■ **TASK GOAL**: Please reproduce the entries that follow, keeping each word intact.

■ **DATA RECORDS**:

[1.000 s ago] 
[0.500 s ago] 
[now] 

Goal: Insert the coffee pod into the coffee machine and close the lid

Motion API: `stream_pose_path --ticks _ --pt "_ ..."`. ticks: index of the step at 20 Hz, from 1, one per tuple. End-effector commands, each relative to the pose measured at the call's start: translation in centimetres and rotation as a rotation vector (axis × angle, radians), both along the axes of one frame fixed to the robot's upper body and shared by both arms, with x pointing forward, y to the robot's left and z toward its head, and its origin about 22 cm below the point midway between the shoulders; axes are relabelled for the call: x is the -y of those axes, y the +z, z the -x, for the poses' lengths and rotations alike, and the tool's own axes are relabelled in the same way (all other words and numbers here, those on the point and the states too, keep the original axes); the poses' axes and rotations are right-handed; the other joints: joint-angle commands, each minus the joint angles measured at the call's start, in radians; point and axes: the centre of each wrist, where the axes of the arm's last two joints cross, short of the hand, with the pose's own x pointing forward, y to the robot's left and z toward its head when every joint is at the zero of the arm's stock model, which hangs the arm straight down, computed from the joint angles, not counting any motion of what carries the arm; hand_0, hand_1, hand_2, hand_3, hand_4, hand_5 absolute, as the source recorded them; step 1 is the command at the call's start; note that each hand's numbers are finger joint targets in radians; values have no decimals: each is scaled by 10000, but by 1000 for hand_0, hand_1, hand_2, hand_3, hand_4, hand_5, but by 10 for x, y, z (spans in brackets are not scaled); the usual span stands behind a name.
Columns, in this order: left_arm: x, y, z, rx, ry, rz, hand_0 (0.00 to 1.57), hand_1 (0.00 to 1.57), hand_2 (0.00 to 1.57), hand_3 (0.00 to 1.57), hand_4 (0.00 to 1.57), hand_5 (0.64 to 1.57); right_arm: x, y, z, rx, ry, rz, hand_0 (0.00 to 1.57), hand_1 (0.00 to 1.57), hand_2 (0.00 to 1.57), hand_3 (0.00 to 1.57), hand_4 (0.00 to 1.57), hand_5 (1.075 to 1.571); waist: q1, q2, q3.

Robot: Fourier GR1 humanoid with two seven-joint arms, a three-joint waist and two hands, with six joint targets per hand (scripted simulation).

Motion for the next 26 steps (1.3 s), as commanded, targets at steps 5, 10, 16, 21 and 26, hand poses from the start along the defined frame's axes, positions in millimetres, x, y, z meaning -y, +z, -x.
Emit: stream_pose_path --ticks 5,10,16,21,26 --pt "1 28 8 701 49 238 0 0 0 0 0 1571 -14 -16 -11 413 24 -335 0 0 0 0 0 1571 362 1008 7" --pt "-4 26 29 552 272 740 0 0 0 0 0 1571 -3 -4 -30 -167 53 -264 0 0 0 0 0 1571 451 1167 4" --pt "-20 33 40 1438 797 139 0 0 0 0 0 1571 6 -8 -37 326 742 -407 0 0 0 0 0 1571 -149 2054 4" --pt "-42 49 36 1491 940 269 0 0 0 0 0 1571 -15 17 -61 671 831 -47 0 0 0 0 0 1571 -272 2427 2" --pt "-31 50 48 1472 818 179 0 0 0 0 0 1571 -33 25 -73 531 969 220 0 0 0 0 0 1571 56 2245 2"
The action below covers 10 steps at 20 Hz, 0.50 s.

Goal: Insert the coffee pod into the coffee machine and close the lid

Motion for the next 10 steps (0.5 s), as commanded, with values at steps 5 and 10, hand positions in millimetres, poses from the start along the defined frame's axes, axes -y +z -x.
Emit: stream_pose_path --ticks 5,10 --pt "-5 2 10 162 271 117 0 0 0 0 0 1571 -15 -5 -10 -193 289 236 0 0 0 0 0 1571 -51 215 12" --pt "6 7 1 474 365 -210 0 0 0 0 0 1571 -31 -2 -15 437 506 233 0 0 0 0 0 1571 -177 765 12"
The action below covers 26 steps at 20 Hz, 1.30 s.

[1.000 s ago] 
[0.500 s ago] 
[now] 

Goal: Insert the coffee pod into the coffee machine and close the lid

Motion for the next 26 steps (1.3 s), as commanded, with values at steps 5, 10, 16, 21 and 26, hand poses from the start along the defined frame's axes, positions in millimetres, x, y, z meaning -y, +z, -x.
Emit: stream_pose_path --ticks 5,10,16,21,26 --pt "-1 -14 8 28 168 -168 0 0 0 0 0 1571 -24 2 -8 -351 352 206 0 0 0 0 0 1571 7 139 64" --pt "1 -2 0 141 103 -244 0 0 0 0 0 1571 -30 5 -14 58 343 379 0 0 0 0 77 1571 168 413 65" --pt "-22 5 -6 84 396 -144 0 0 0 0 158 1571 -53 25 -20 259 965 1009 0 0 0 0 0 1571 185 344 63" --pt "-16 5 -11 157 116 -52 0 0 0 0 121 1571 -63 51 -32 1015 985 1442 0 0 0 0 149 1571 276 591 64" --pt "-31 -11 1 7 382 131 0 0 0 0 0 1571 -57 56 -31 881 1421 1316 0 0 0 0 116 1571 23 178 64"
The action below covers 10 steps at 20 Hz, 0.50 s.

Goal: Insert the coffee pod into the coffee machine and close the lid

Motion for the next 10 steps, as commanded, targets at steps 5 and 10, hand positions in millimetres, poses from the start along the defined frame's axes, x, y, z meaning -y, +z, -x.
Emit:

■ **ANSWER SPACE**:
[1.000 s ago] 
[0.500 s ago] 
[now] 

Goal: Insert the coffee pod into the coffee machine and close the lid

Motion API: `stream_pose_path --ticks _ --pt "_ ..."`. ticks: index of the step at 20 Hz, from 1, one per tuple. End-effector commands, each relative to the pose measured at the call's start: translation in centimetres and rotation as a rotation vector (axis × angle, radians), both along the axes of one frame fixed to the robot's upper body and shared by both arms, with x pointing forward, y to the robot's left and z toward its head, and its origin about 22 cm below the point midway between the shoulders; axes are relabelled for the call: x is the -y of those axes, y the +z, z the -x, for the poses' lengths and rotations alike, and the tool's own axes are relabelled in the same way (all other words and numbers here, those on the point and the states too, keep the original axes); the poses' axes and rotations are right-handed; the other joints: joint-angle commands, each minus the joint angles measured at the call's start, in radians; point and axes: the centre of each wrist, where the axes of the arm's last two joints cross, short of the hand, with the pose's own x pointing forward, y to the robot's left and z toward its head when every joint is at the zero of the arm's stock model, which hangs the arm straight down, computed from the joint angles, not counting any motion of what carries the arm; hand_0, hand_1, hand_2, hand_3, hand_4, hand_5 absolute, as the source recorded them; step 1 is the command at the call's start; note that each hand's numbers are finger joint targets in radians; values have no decimals: each is scaled by 10000, but by 1000 for hand_0, hand_1, hand_2, hand_3, hand_4, hand_5, but by 10 for x, y, z (spans in brackets are not scaled); the usual span stands behind a name.
Columns, in this order: left_arm: x, y, z, rx, ry, rz, hand_0 (0.00 to 1.57), hand_1 (0.00 to 1.57), hand_2 (0.00 to 1.57), hand_3 (0.00 to 1.57), hand_4 (0.00 to 1.57), hand_5 (0.64 to 1.57); right_arm: x, y, z, rx, ry, rz, hand_0 (0.00 to 1.57), hand_1 (0.00 to 1.57), hand_2 (0.00 to 1.57), hand_3 (0.00 to 1.57), hand_4 (0.00 to 1.57), hand_5 (1.075 to 1.571); waist: q1, q2, q3.

Robot: Fourier GR1 humanoid with two seven-joint arms, a three-joint waist and two hands, with six joint targets per hand (scripted simulation).

Motion for the next 26 steps (1.3 s), as commanded, targets at steps 5, 10, 16, 21 and 26, hand poses from the start along the defined frame's axes, positions in millimetres, x, y, z meaning -y, +z, -x.
Emit: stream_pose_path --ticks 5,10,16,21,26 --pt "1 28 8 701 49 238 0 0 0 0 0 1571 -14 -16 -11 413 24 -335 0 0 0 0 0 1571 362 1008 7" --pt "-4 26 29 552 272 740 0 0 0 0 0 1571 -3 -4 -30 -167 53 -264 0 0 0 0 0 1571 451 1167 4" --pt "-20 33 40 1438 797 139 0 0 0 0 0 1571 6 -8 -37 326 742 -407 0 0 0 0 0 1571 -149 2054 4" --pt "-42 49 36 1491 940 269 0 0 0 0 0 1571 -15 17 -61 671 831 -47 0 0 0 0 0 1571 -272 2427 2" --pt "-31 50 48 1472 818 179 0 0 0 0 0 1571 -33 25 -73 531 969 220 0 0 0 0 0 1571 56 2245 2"
The action below covers 10 steps at 20 Hz, 0.50 s.

Goal: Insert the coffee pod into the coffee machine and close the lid

Motion for the next 10 steps (0.5 s), as commanded, with values at steps 5 and 10, hand positions in millimetres, poses from the start along the defined frame's axes, axes -y +z -x.
Emit: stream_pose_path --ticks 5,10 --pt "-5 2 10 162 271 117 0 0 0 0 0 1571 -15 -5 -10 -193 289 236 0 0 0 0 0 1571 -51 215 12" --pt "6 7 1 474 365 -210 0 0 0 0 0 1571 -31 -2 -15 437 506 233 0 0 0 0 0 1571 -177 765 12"
The action below covers 26 steps at 20 Hz, 1.30 s.

[1.000 s ago] 
[0.500 s ago] 
[now] 

Goal: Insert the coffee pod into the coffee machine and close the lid

Motion for the next 26 steps (1.3 s), as commanded, with values at steps 5, 10, 16, 21 and 26, hand poses from the start along the defined frame's axes, positions in millimetres, x, y, z meaning -y, +z, -x.
Emit: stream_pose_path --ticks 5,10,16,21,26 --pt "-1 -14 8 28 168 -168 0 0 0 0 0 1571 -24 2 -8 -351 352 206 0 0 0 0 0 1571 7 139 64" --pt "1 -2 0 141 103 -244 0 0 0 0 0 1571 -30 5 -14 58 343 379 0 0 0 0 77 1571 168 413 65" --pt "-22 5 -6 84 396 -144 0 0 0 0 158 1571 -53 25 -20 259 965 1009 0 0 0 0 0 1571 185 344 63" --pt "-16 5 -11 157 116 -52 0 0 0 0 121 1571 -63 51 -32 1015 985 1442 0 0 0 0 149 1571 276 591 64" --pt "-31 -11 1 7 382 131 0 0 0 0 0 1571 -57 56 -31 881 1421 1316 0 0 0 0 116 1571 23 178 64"
The action below covers 10 steps at 20 Hz, 0.50 s.

Goal: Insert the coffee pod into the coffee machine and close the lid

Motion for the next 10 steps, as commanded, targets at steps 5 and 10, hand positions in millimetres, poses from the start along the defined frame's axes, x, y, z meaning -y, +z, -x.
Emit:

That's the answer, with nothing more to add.